**What is expected:**
Write out all the entries below without any change.
==============================
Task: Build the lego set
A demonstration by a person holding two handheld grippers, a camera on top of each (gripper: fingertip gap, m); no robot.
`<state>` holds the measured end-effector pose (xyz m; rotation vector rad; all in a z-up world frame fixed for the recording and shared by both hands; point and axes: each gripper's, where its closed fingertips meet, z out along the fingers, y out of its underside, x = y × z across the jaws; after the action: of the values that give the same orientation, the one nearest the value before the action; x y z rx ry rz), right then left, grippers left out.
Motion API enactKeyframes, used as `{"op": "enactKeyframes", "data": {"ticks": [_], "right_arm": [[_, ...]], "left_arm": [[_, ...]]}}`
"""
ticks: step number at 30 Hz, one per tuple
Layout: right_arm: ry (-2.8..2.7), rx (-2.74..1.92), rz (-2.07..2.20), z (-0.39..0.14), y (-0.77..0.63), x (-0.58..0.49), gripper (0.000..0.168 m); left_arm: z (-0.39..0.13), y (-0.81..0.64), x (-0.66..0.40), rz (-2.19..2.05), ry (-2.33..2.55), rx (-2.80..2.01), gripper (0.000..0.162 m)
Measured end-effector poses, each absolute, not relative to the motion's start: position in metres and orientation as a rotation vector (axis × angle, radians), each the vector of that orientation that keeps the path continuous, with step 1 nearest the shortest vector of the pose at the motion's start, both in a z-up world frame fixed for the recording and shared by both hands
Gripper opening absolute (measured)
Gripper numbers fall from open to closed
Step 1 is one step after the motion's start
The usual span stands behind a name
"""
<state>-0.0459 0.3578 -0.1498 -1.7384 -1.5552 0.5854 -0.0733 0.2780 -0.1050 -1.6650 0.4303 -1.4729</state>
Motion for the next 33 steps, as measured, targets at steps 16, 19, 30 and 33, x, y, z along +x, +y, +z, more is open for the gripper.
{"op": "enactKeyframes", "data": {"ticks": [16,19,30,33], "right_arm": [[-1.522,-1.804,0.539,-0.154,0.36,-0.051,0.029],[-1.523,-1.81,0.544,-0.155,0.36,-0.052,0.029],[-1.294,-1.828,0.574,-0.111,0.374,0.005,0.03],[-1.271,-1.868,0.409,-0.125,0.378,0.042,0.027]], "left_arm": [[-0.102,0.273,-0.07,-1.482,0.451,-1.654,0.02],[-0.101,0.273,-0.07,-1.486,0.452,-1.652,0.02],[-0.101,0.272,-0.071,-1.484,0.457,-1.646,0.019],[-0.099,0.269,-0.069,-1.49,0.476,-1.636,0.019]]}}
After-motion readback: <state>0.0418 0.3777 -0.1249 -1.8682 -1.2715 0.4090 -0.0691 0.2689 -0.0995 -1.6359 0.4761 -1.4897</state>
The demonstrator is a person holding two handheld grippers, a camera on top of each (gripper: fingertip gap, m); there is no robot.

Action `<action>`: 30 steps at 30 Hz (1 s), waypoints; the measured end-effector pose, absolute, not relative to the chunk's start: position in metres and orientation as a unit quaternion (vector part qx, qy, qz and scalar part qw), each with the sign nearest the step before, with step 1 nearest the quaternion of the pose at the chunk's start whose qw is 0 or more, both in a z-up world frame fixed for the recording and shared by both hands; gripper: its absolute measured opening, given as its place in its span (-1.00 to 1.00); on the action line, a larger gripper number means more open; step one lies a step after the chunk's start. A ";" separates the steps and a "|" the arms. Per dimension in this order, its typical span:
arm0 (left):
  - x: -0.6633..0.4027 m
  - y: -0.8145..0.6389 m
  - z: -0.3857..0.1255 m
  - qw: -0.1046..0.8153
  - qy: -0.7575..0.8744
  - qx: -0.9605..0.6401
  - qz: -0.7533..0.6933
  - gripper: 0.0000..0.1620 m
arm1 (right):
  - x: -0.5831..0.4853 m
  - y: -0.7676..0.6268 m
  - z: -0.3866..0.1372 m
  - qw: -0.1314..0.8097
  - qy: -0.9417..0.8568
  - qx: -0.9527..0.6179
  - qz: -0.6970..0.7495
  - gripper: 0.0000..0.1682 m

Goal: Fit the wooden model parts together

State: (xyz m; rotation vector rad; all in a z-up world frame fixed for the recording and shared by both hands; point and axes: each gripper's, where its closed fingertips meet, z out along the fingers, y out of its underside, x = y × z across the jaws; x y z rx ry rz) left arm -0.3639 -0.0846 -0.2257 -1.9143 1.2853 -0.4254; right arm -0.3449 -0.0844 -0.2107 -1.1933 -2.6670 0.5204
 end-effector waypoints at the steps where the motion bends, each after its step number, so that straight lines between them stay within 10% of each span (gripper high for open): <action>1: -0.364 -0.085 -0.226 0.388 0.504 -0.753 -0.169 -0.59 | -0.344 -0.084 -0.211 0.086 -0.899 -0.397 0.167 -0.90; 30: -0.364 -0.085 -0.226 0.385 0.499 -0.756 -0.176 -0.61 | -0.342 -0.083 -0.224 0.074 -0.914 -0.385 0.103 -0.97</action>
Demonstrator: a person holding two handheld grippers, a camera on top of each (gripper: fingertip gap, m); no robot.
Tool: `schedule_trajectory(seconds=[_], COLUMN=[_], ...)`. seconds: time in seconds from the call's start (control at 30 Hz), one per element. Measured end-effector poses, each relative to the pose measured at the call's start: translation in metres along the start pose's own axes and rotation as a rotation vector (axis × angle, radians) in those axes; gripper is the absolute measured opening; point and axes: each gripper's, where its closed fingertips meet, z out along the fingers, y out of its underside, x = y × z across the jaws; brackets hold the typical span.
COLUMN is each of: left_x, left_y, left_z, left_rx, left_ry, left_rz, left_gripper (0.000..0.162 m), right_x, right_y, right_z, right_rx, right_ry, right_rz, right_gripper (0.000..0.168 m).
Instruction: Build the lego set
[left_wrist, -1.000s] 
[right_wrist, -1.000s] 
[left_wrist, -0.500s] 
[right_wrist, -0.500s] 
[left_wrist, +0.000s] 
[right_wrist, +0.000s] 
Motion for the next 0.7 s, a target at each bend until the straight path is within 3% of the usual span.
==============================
**Task output:**
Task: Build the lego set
A demonstration by a person holding two handheld grippers, a camera on top of each (gripper: fingertip gap, m); no robot.
`<state>` holds the measured end-effector pose (xyz m; rotation vector rad; all in a z-up world frame fixed for the recording and shared by both hands; point and axes: each gripper's, where its closed fingertips meet, z out along the fingers, y out of its underside, x = y × z across the jaws; after the action: of the values that give the same orientation, the one nearest the value before the action; x y z rx ry rz), right then left, grippers left out.
Motion API enactKeyframes, used as `{"op": "enactKeyframes", "data": {"ticks": [_], "right_arm": [[_, ...]], "left_arm": [[_, ...]]}}`
"""
ticks: step number at 30 Hz, one per tuple
Layout: right_arm: ry (-2.8..2.7), rx (-2.74..1.92), rz (-2.07..2.20), z (-0.39..0.14), y (-0.77..0.63), x (-0.58..0.49), gripper (0.000..0.168 m); left_arm: z (-0.39..0.13), y (-0.81..0.64), x (-0.66..0.40), rz (-2.19..2.05), ry (-2.33..2.55), rx (-2.80..2.01), gripper (0.000..0.162 m)
Measured end-effector poses, each absolute, not relative to the motion's start: position in metres and orientation as a rotation vector (axis × angle, radians), each the vector of that orientation that keeps the path continuous, with step 1 nearest the shortest vector of the pose at the motion's start, both in a z-up world frame fixed for the recording and shared by both hands
Gripper opening absolute (measured)
Gripper numbers fall from open to closed
Step 1 is one step after the motion's start
The usual span stands behind a name
"""
<state>-0.0459 0.3578 -0.1498 -1.7384 -1.5552 0.5854 -0.0733 0.2780 -0.1050 -1.6650 0.4303 -1.4729</state>
Motion for the next 33 steps, as measured, targets at steps 16, 19, 30 and 33, x, y, z along +x, +y, +z, more is open for the gripper.
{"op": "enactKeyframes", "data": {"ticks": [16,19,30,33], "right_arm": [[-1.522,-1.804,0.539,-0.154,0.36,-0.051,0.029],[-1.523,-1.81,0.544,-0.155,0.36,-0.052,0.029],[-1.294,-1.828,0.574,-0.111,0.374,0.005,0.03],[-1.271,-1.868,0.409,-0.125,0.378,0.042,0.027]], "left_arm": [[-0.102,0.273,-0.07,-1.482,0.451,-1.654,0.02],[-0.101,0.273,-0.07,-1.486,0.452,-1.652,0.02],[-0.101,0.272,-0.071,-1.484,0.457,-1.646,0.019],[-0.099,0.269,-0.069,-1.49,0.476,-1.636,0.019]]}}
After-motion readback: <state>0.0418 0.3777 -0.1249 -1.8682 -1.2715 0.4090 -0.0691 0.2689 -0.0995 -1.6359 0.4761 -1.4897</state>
The demonstrator is a person holding two handheld grippers, a camera on top of each (gripper: fingertip gap, m); there is no robot.

Action `<action>`: 30 steps at 30 Hz (1 s), waypoints; the measured end-effector pose, absolute, not relative to the chunk's start: position in metres and orientation as a unit quaternion (vector part qx, qy, qz and scalar part qw), each with the sign nearest the step before, with step 1 nearest the quaternion of the pose at the chunk's start whose qw is 0 or more, both in a z-up world frame fixed for the recording and shared by both hands; gripper: its absolute measured opening, given as its place in its span (-1.00 to 1.00); on the action line, a larger gripper number means more open; step one lies a step after the chunk's start. A ";" separates the steps and a "|" the arms. Per dimension in this order, its typical span:
arm0 (left):
  - x: -0.6633..0.4027 m
  - y: -0.8145..0.6389 m
  - z: -0.3857..0.1255 m
  - qw: -0.1046..0.8153
  - qy: -0.7575..0.8744
  - qx: -0.9605..0.6401
  - qz: -0.7533..0.6933
  - gripper: 0.0000..0.1620 m
arm1 (right):
  - x: -0.5831..0.4853 m
  - y: -0.7676..0.6268 m
  - z: -0.3866..0.1372 m
  - qw: -0.1314..0.8097
  - qy: -0.9417..0.8568
  - qx: -0.9527..0.6179
  - qz: -0.6970..0.7495
  - gripper: 0.0000..0.1682 m

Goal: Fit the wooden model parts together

State: (xyz m; rotation vector rad; all in a z-up world frame fixed for the recording and shared by both hands; point and axes: each gripper's, where its closed fingertips meet, z out along the fingers, y out of its underside, x = y × z across the jaws; x y z rx ry rz) left arm -0.3639 -0.0846 -0.2257 -1.9143 1.2853 -0.4254; right arm -0.3449 -0.0844 -0.2107 -1.1933 -2.6670 0.5204
 end-effector waypoints at the steps where the motion bends, each after its step number, so that straight lines between them stay within 10% of each span (gripper high for open): <action>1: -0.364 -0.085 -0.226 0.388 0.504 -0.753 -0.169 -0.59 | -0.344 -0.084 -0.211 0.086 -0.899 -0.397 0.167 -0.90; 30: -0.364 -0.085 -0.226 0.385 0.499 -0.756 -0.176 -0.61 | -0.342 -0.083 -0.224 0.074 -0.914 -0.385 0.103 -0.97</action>
Demonstrator: a person holding two handheld grippers, a camera on top of each (gripper: fingertip gap, m); no robot.
Tool: `schedule_trajectory(seconds=[_], COLUMN=[_], ...)`. seconds: time in seconds from the call's start (control at 30 Hz), one per element. Measured end-effector poses, each relative to the pose measured at the call's start: translation in metres along the start pose's own axes and rotation as a rotation vector (axis × angle, radians) in those axes; gripper is the absolute measured opening; point and axes: each gripper's, where its closed fingertips meet, z out along the fingers, y out of its underside, x = y × z across the jaws; brackets hold the typical span.
COLUMN is each of: left_x, left_y, left_z, left_rx, left_ry, left_rz, left_gripper (0.000..0.162 m), right_x, right_y, right_z, right_rx, right_ry, right_rz, right_gripper (0.000..0.168 m).
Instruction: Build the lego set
[left_wrist, -1.000s] 
[right_wrist, -1.000s] 
[left_wrist, -0.500s] 
[right_wrist, -0.500s] 
[left_wrist, +0.000s] 
[right_wrist, +0.000s] 
Motion for the next 0.7 s, a target at each bend until the straight path is within 3% of the usual span.

That is the complete output for this exercise.